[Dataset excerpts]
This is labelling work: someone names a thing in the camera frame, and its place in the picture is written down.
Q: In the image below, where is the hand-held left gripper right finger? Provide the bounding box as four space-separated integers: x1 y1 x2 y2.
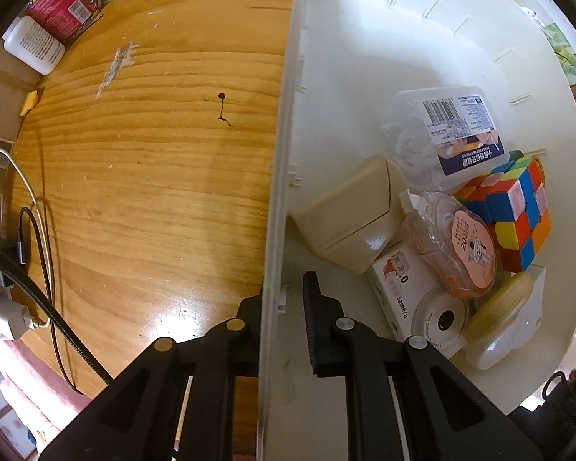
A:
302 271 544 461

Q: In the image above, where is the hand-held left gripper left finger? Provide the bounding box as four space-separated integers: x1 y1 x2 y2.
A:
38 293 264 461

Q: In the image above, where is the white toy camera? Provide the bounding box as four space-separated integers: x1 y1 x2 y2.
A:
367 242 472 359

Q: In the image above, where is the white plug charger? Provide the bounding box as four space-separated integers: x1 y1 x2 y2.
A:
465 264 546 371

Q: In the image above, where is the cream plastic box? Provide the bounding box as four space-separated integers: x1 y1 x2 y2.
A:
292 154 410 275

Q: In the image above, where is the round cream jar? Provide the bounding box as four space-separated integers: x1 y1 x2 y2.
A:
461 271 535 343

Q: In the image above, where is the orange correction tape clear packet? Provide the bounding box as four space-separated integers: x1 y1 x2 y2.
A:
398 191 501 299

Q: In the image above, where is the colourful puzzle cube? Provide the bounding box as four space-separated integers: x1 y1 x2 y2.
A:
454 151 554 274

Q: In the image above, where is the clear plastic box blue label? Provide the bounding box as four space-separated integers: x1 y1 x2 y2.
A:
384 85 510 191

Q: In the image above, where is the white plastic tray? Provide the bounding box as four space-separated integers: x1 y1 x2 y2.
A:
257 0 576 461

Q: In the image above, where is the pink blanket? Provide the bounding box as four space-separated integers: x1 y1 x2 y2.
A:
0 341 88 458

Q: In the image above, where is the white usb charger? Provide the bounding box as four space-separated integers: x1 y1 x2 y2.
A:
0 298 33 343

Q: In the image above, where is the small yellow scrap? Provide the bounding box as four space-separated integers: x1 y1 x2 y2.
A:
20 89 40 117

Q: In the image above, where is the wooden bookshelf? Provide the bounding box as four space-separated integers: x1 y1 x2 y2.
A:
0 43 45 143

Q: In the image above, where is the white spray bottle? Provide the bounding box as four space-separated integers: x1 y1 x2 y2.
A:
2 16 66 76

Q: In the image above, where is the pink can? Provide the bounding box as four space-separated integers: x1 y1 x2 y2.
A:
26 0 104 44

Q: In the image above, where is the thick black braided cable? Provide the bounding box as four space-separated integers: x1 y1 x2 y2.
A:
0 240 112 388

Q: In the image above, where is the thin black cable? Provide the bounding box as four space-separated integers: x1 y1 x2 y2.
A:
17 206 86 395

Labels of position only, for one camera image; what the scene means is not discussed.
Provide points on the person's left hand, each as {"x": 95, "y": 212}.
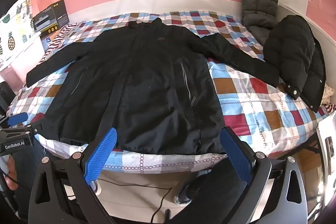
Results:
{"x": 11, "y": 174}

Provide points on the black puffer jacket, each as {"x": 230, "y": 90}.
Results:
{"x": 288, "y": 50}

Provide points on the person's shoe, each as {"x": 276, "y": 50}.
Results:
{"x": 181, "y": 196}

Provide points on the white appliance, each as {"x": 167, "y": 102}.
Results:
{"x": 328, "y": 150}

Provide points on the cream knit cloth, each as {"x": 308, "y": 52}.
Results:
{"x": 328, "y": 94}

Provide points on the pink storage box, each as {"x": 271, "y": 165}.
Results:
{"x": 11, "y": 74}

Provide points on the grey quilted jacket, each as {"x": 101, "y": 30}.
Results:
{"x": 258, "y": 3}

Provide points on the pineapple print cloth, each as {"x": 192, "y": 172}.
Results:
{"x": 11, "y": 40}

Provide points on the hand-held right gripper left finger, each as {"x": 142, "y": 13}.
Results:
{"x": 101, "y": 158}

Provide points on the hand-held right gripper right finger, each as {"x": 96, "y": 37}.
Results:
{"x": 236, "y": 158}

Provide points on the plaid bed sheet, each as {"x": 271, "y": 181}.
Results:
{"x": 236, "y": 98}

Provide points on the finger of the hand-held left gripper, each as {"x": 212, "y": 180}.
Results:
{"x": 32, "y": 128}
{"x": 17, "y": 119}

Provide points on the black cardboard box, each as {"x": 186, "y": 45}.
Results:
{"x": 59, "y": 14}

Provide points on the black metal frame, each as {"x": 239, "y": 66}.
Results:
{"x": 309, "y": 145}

• **EXERCISE**
Search the entries above for lines containing the word "hand", and copy each one.

• **ANSWER FOR THE TASK**
Q: In the image below, where is the hand-held left gripper right finger? Provide the bounding box as four space-separated integers: x1 y1 x2 y2.
Q: In the image above, where is the hand-held left gripper left finger? Provide the bounding box as four space-separated integers: x1 y1 x2 y2.
Provide points on the person's left hand, each as {"x": 95, "y": 212}.
Provide points on the hand-held right gripper left finger, each as {"x": 142, "y": 13}.
Provide points on the hand-held right gripper right finger, each as {"x": 96, "y": 37}.
Provide points on the finger of the hand-held left gripper, each as {"x": 212, "y": 180}.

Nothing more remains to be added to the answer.